Ten o'clock got to be eleven and twelve. The audience got cleaved. One and one-thirty cut their size again. The strippers
had been through two rotations and a half, but to the boozed oglers who remained, the girls were new and unfamiliar, and with
an alcohol makeover they were nearly beautiful.

At about two-thirty, when I was tired by just the thought of the full day of moving furniture that was waiting some five hours
away from me, the emcee came over, said: “You're next, Jake.”

“It's Jackie,” I started to say. But just that quick, after standing around all night, I suddenly had to wrestle with my stomach,
which decided it was nervous and had to empty itself.

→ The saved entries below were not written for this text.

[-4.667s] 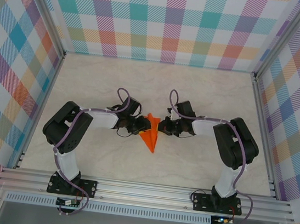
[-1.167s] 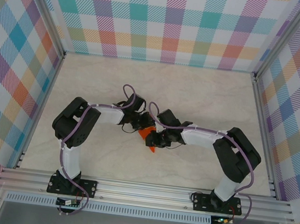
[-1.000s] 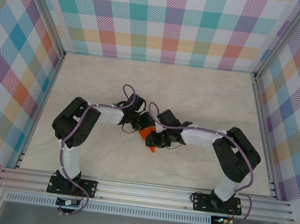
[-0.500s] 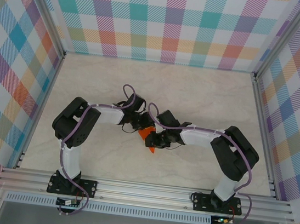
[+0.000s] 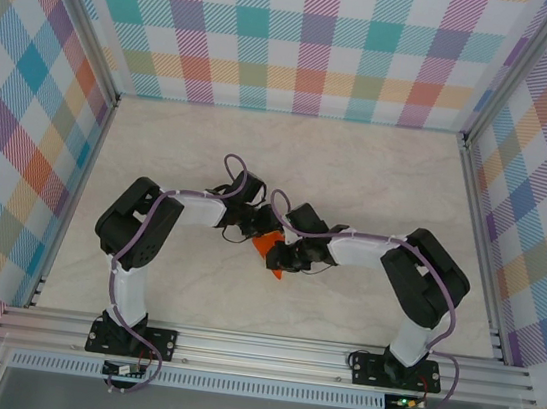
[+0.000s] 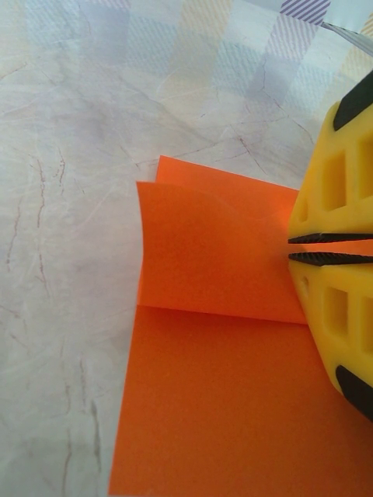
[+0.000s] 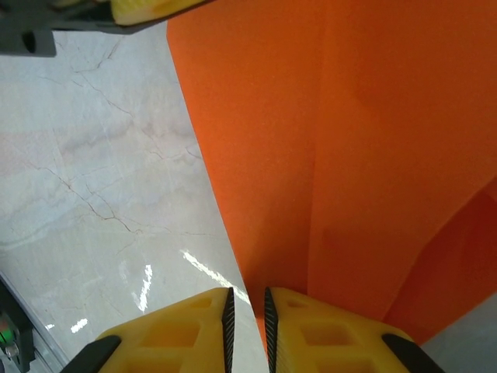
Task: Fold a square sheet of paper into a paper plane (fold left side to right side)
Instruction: Fourth fold the wing at the center of the table.
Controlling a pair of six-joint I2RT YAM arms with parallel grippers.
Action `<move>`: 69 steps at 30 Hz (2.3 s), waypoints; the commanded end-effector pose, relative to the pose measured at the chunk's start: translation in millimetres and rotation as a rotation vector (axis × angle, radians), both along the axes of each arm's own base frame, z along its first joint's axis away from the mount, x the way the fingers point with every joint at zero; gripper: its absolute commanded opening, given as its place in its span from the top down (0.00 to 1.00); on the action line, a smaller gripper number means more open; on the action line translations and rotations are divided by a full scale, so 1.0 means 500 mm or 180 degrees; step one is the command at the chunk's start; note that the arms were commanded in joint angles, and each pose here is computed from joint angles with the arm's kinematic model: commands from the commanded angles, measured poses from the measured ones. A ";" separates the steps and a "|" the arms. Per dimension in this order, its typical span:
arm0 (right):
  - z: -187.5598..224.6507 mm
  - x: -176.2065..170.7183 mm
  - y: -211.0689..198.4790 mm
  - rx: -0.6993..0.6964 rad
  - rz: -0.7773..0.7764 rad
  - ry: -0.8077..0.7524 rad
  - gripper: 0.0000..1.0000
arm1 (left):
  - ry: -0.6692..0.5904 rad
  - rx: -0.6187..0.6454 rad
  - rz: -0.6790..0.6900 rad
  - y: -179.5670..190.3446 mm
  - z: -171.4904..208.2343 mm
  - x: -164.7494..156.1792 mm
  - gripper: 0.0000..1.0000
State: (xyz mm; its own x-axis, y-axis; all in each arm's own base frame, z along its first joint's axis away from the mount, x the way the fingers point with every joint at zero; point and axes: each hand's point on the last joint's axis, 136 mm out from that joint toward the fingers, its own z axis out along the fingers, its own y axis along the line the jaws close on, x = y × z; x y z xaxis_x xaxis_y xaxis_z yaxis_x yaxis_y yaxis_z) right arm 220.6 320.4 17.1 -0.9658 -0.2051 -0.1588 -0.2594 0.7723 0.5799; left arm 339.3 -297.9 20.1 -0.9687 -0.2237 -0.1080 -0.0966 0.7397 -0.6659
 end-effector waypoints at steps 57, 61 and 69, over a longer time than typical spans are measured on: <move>0.104 -0.028 -0.041 0.0420 -0.0199 -0.0078 0.82 | 0.0273 0.0381 0.0022 0.039 -0.058 -0.052 0.85; 0.098 0.007 -0.013 0.0468 -0.0238 -0.0023 0.86 | 0.0271 0.0373 0.0021 0.038 -0.057 -0.052 0.85; 0.012 0.017 -0.037 -0.0033 -0.0361 0.0148 0.87 | 0.0262 0.0372 0.0015 0.037 -0.055 -0.052 0.85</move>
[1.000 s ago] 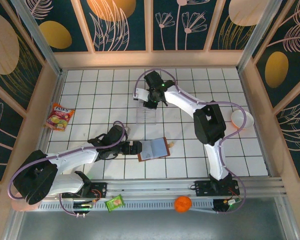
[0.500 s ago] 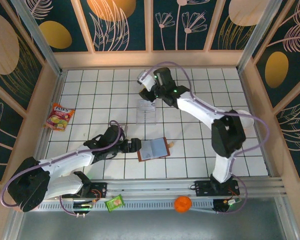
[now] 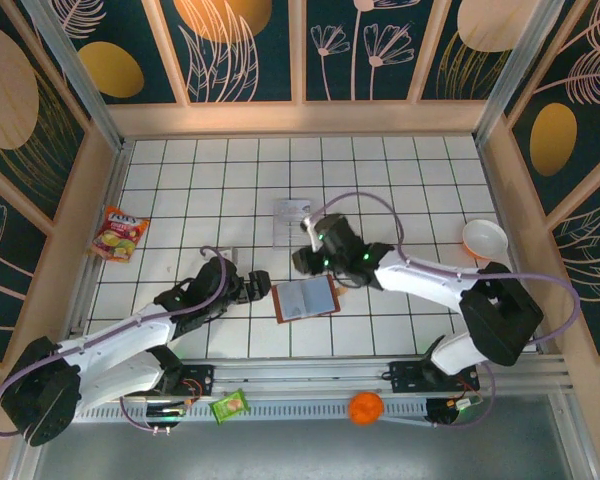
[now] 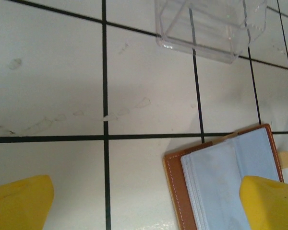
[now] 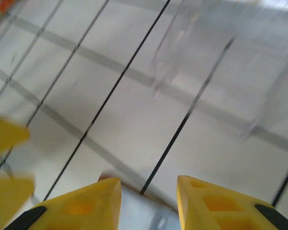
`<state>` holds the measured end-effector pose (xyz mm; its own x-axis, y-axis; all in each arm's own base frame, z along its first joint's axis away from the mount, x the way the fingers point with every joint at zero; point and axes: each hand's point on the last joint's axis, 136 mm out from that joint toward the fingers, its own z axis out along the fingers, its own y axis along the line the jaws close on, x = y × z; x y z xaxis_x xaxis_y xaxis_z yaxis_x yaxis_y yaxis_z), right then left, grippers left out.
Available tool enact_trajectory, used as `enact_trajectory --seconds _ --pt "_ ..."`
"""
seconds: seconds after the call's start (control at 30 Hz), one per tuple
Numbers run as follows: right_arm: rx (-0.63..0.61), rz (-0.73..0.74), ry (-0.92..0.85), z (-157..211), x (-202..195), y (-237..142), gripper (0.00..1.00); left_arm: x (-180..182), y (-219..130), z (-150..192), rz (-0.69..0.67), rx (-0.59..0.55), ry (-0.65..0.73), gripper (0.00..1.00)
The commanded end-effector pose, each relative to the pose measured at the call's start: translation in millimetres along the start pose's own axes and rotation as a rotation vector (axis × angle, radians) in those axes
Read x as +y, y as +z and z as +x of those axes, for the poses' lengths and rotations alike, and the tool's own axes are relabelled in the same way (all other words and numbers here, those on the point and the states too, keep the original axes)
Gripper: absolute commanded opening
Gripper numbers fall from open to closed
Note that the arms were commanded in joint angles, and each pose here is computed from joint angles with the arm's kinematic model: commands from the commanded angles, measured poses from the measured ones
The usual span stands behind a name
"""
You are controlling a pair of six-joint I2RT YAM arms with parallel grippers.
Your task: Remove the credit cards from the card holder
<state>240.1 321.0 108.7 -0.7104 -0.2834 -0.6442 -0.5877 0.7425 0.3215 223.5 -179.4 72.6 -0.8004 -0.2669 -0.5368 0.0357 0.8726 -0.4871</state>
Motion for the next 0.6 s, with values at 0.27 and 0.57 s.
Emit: enact_trajectory --seconds 0.27,0.57 --pt "0.188 0.126 -0.136 72.8 38.8 20.7 0.36 18.3 -5.5 -3.4 -0.062 -0.051 -0.01 0.99" --pt "0.248 0.177 -0.216 93.7 45.2 34.3 0.37 17.2 -5.0 1.1 -0.041 -0.038 -0.01 0.99"
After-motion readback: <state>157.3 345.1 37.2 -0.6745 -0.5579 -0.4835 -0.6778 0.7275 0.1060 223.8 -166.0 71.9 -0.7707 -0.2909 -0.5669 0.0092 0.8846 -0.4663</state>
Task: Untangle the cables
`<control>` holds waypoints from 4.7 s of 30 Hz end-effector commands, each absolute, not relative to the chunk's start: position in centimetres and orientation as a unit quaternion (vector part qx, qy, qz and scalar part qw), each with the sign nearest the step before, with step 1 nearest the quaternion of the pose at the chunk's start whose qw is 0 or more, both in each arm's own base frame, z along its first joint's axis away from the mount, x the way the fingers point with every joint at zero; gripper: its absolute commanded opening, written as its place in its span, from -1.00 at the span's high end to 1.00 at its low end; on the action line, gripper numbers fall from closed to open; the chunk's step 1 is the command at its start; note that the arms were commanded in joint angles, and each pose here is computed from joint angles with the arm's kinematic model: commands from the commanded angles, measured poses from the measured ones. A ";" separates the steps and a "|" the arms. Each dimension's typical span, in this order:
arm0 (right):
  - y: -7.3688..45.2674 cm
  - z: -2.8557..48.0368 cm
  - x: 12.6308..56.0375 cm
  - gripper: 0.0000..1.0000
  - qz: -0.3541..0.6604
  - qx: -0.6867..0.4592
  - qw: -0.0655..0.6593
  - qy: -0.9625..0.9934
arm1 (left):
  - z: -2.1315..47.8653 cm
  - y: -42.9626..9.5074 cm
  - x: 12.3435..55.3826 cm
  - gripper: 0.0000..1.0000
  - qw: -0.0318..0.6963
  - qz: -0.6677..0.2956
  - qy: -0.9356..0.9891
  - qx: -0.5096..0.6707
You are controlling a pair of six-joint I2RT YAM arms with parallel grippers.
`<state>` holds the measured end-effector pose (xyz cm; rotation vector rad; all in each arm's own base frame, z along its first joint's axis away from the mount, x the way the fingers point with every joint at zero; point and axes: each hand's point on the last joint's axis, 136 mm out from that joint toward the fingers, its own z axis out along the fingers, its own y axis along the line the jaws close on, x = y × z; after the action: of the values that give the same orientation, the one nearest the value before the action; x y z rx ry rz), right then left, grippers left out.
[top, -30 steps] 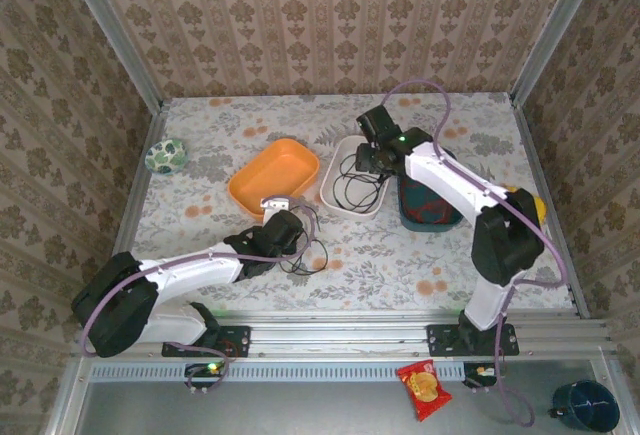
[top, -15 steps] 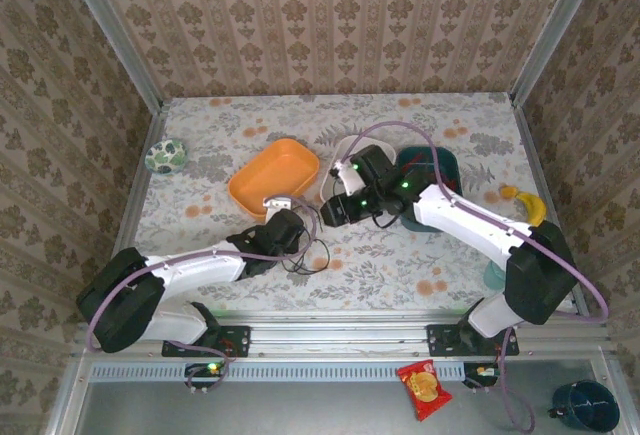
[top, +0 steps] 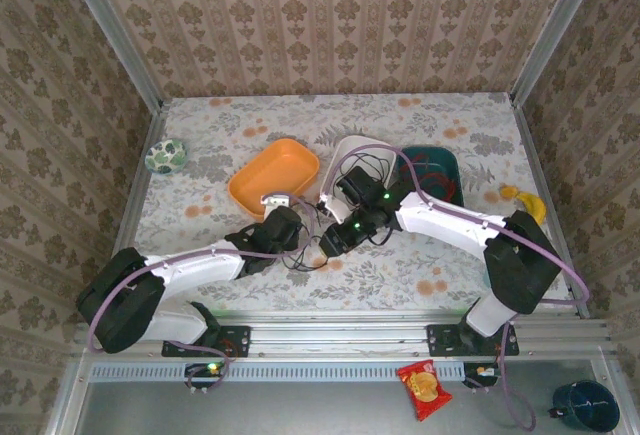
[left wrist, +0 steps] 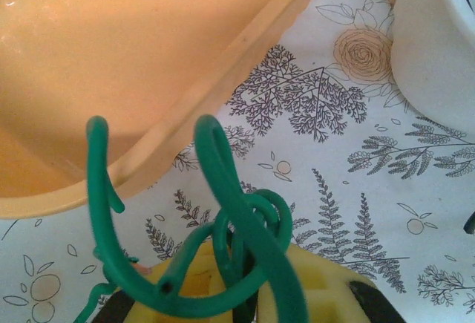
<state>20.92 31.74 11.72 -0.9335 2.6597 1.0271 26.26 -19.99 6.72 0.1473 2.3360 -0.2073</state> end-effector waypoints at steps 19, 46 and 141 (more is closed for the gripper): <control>23.8 30.5 29.3 1.00 0.308 -0.222 0.383 0.842 | 7.3 -19.3 24.0 -1.00 0.388 -0.154 0.906 0.065; 17.6 43.1 35.9 1.00 0.178 -0.120 0.615 0.758 | 4.7 -19.5 24.6 -0.82 0.360 -0.126 0.923 0.057; 33.4 15.1 29.6 1.00 0.415 -0.221 0.201 0.859 | 1.2 -16.1 25.3 0.45 0.313 -0.071 0.947 -0.030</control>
<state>29.12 34.02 13.92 -0.6685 2.4281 1.1300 26.20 -13.73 1.73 -0.1398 2.4534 -0.0420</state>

Sweat-slick palms clutching gut, I took up a spot in the wings. Occupying
my future space onstage was a girl whose talents lay in her ability to unbutton buttons and unzip zippers nearly in rhythm
to music. Nearly. And when she'd finished the job the house would belong to me. I tried to snapshot every second that passed
as I waited. I wanted a museum-quality collection of memories of this event, this moment of personal history. I wanted it
well documented in my mind, easily recallable in complete and exact detail for the day, for the certain day, when people would
say to me: Tell us, Jackie. Tell us how it all began.

So, let me tell you: It began with the stripper ending her act, taking a couple of well-milked bows waiting for crumpled dollar
bills from the audience that would never get tossed her way. The boys were drunk, but not so drunk they would pay a cent more
than cover to peep what the girls were shaking. This one finally got to bundling her clothes and heading offstage with hot
and not particularly well-hidden grumbles for the boys and their cheap, cheap ways.

The emcee took the stage, his stroll arrogant in its laziness. Never mind he was bringing on acts at a burlesque house past
two in the morning, he was above his station. “Ooookay,” he said slow and soft and dead tired, his too-good-for-this manner
infecting his speech as well. “This next guy is a comic. How about some applause for Johnny Mann.”